* **WHAT IS BEING ASKED**
Print every line of the data exactly as shown.

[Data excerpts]
- - - - - - -

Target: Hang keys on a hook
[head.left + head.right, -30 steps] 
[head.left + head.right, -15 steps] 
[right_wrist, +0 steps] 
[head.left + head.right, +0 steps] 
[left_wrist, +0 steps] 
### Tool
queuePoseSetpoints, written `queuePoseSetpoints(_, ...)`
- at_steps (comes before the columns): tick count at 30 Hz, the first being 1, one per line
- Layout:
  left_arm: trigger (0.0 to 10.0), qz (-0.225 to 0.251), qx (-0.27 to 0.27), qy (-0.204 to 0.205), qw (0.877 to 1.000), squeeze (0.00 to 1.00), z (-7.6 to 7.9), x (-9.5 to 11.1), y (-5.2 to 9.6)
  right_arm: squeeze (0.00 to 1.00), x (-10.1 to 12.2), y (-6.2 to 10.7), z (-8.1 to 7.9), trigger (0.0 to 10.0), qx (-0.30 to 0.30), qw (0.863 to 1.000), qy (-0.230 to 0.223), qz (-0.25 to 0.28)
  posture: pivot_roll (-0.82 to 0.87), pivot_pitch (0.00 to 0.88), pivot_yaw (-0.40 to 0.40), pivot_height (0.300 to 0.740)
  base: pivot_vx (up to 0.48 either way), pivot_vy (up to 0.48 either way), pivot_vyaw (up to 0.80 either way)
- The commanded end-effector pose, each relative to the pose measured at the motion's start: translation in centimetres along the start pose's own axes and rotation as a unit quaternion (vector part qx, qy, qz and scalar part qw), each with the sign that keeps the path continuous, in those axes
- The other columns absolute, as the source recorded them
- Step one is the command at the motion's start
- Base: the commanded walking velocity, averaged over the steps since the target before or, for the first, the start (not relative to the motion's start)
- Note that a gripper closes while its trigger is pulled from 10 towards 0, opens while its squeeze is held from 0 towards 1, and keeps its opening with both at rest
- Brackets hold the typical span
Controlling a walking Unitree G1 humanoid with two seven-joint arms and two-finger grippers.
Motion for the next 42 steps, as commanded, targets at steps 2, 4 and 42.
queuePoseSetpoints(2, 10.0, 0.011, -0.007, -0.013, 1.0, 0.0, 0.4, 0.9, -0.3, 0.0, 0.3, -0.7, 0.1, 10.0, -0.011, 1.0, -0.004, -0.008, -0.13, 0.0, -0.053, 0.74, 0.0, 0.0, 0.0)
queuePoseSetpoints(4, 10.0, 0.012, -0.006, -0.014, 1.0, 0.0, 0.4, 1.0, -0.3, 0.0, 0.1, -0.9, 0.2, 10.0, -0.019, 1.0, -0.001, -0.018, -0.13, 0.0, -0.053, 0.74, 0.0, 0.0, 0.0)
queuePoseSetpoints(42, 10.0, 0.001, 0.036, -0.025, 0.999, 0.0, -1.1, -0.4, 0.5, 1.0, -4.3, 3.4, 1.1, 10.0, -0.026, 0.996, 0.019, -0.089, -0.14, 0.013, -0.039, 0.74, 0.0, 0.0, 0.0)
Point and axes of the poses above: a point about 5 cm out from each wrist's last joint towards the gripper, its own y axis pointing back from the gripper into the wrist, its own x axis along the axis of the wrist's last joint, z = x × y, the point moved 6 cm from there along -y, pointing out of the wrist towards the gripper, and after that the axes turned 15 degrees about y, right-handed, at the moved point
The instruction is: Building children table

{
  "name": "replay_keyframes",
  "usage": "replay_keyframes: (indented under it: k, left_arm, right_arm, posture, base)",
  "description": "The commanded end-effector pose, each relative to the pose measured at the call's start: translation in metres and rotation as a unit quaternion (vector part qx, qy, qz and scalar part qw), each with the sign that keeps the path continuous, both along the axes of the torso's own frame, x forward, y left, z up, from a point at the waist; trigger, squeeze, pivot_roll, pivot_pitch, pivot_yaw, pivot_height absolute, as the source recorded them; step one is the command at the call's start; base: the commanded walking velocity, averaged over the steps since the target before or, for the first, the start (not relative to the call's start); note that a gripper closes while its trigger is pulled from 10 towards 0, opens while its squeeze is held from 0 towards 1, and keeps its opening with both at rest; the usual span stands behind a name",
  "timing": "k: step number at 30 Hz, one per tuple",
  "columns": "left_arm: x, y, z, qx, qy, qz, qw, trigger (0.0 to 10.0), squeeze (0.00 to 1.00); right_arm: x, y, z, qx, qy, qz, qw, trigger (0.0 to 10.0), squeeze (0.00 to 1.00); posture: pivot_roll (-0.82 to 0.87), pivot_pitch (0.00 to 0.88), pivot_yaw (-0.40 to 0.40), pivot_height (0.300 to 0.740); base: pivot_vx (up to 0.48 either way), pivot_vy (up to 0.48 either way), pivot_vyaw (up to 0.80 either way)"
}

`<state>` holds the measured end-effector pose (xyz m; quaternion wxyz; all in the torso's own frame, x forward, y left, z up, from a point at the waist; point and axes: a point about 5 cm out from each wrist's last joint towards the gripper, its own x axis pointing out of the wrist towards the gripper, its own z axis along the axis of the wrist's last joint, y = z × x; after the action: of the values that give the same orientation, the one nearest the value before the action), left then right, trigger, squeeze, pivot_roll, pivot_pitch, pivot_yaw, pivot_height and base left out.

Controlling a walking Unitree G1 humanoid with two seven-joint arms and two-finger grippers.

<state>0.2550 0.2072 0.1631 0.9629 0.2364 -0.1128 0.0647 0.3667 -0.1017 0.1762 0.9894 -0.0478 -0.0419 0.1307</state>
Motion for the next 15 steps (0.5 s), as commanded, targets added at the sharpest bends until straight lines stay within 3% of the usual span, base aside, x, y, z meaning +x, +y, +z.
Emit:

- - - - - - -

* **OUTPUT FOR THIS TASK**
Target: Hang keys on a hook
[head.left + head.right, -30 steps] 
[head.left + head.right, -15 steps] 
[right_wrist, +0 steps] 
[head.left + head.right, +0 steps] 
[left_wrist, +0 steps] 
### Tool
queuePoseSetpoints, written `queuePoseSetpoints(_, ...)`
- at_steps (comes before the columns): tick count at 30 Hz, the first being 1, one per line
- Layout:
  left_arm: trigger (0.0 to 10.0), qz (-0.225 to 0.251), qx (-0.27 to 0.27), qy (-0.204 to 0.205), qw (0.877 to 1.000), squeeze (0.00 to 1.00), z (-7.6 to 7.9), x (-9.5 to 11.1), y (-5.2 to 9.6)
  right_arm: squeeze (0.00 to 1.00), x (-10.1 to 12.2), y (-6.2 to 10.7), z (-8.1 to 7.9), trigger (0.0 to 10.0), qx (-0.30 to 0.30), qw (0.863 to 1.000), qy (-0.230 to 0.223), qz (-0.25 to 0.28)
  posture: pivot_roll (-0.82 to 0.87), pivot_pitch (0.00 to 0.88), pivot_yaw (-0.40 to 0.40), pivot_height (0.300 to 0.740)
  base: pivot_vx (up to 0.48 either way), pivot_vy (up to 0.48 either way), pivot_vyaw (up to 0.80 either way)
- The commanded end-effector pose, each relative to the pose measured at the motion's start: translation in centimetres along the start pose's own axes and rotation as a unit quaternion (vector part qx, qy, qz and scalar part qw), each with the sign that keeps the path continuous, in those axes
- The other columns absolute, as the source recorded them
- Step one is the command at the motion's start
- Base: the commanded walking velocity, averaged over the steps since the target before or, for the first, the start (not relative to the motion's start)
- Note that a gripper closes while its trigger is pulled from 10 towards 0, opens while its squeeze is held from 0 towards 1, and keeps its opening with both at rest
- Brackets hold the typical span
Controlling a walking Unitree G1 humanoid with two seven-joint arms and two-finger grippers.
Motion for the next 42 steps, as commanded, targets at steps 2, 4 and 42.
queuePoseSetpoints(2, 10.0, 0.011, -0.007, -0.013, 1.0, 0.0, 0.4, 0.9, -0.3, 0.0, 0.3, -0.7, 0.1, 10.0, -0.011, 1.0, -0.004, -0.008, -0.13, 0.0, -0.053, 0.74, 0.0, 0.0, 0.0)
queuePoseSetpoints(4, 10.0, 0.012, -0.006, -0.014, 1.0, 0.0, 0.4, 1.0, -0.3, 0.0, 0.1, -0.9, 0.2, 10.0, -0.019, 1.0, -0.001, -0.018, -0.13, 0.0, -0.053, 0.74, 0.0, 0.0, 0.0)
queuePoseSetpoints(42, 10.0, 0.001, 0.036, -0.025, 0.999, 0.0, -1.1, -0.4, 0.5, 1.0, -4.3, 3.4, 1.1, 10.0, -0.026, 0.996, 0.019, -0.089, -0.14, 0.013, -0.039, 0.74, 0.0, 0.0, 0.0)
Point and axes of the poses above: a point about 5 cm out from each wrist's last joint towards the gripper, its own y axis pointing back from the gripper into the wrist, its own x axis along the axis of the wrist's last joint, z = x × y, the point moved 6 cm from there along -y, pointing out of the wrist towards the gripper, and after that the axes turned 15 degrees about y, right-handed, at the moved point
The instruction is: Building children table

{
  "name": "replay_keyframes",
  "usage": "replay_keyframes: (indented under it: k, left_arm, right_arm, posture, base)",
  "description": "The commanded end-effector pose, each relative to the pose measured at the call's start: translation in metres and rotation as a unit quaternion (vector part qx, qy, qz and scalar part qw), each with the sign that keeps the path continuous, both along the axes of the torso's own frame, x forward, y left, z up, from a point at the waist; trigger, squeeze, pivot_roll, pivot_pitch, pivot_yaw, pivot_height absolute, as the source recorded them; step one is the command at the call's start; base: the commanded walking velocity, averaged over the steps since the target before or, for the first, the start (not relative to the call's start); note that a gripper closes while its trigger is pulled from 10 towards 0, opens while its squeeze is held from 0 towards 1, and keeps its opening with both at rest; the usual span stands behind a name",
  "timing": "k: step number at 30 Hz, one per tuple",
  "columns": "left_arm: x, y, z, qx, qy, qz, qw, trigger (0.0 to 10.0), squeeze (0.00 to 1.00); right_arm: x, y, z, qx, qy, qz, qw, trigger (0.0 to 10.0), squeeze (0.00 to 1.00); posture: pivot_roll (-0.82 to 0.87), pivot_pitch (0.00 to 0.88), pivot_yaw (-0.40 to 0.40), pivot_height (0.300 to 0.740); base: pivot_vx (up to 0.48 either way), pivot_vy (up to 0.48 either way), pivot_vyaw (up to 0.80 either way)"
}

`<state>` holds the measured end-effector pose (xyz m; quaternion wxyz; all in the torso's own frame, x forward, y left, z up, from a point at the waist; point and axes: a point about 5 cm out from each wrist's last joint towards the gripper, its own x axis pointing out of the wrist towards the gripper, its own z axis along the axis of the wrist's last joint, y = z × x; after the action: of the values that give the same orientation, the one nearest the value before the action), left then right, trigger, squeeze, pivot_roll, pivot_pitch, pivot_yaw, pivot_height and base left out.

Controlling a walking Unitree G1 humanoid with two seven-joint arms and two-finger grippers.

<state>0.2550 0.2072 0.1631 0.9629 0.2364 -0.1128 0.0647 0.3667 -0.1017 0.1762 0.9894 -0.0478 -0.0419 0.1307</state>
Motion for the next 15 steps (0.5 s), as commanded, targets added at the sharpest bends until straight lines stay within 3% of the usual span, base aside, x, y, z meaning +x, +y, +z.
Emit:

The required response has been given in full.